I was surprised and delighted, therefore, to see a post on the GoDaddy blog extolling the virtues of the IndieWeb for business owners. The author explains that the IndieWeb movement was born of frustration:

Frustration from software developers who like the idea of social media, but who do not want to hand over their content to some big, unaccountable internet company that unilaterally decides who gets to see what.

Frustration from writers and content creators who do not want a third party between them and the people they want to reach.

Frustration from researchers and journalists who need a way to get their message out without depending on the whim of a big company that monitors, and sometimes censors, what they have to say.

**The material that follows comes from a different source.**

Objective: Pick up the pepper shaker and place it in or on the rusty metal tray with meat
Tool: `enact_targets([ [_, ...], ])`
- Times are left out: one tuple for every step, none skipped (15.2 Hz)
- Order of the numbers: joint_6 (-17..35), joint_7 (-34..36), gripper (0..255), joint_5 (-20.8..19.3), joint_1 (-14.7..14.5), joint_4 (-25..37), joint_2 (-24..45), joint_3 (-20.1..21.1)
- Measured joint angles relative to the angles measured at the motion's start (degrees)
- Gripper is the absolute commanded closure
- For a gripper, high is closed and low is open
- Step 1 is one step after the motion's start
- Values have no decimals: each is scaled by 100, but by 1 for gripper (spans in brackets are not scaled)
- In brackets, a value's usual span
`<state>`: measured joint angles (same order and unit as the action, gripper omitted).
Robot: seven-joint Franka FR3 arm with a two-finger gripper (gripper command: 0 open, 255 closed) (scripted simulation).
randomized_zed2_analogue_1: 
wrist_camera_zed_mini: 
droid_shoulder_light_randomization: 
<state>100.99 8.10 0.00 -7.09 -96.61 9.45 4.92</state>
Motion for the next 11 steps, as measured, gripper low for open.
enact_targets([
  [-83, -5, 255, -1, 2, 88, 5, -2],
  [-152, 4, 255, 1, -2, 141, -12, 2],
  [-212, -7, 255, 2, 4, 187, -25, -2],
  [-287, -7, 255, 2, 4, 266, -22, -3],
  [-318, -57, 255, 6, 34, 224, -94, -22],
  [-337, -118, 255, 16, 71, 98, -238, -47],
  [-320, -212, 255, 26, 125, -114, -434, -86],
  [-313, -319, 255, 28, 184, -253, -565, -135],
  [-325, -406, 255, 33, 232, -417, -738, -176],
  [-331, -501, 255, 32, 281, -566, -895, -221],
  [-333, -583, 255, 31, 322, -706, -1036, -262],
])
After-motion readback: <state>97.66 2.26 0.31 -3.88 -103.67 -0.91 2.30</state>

He does a great job of explaining, with an appropriate level of technical detail, how to get started. The thing I’d really like to see in particular is people publishing details of events at a public URL instead of (just) on Facebook:

Importantly, with IndieAuth, you can log into third-party websites using your own domain name. And your visitors can log into your website with their domain name. Or, if you organize events, you can post your event announcement right on your website, and have attendees RSVP either from their own IndieWeb sites, or natively on a social site.

A recommended read. I’ll be pointing people to this in future!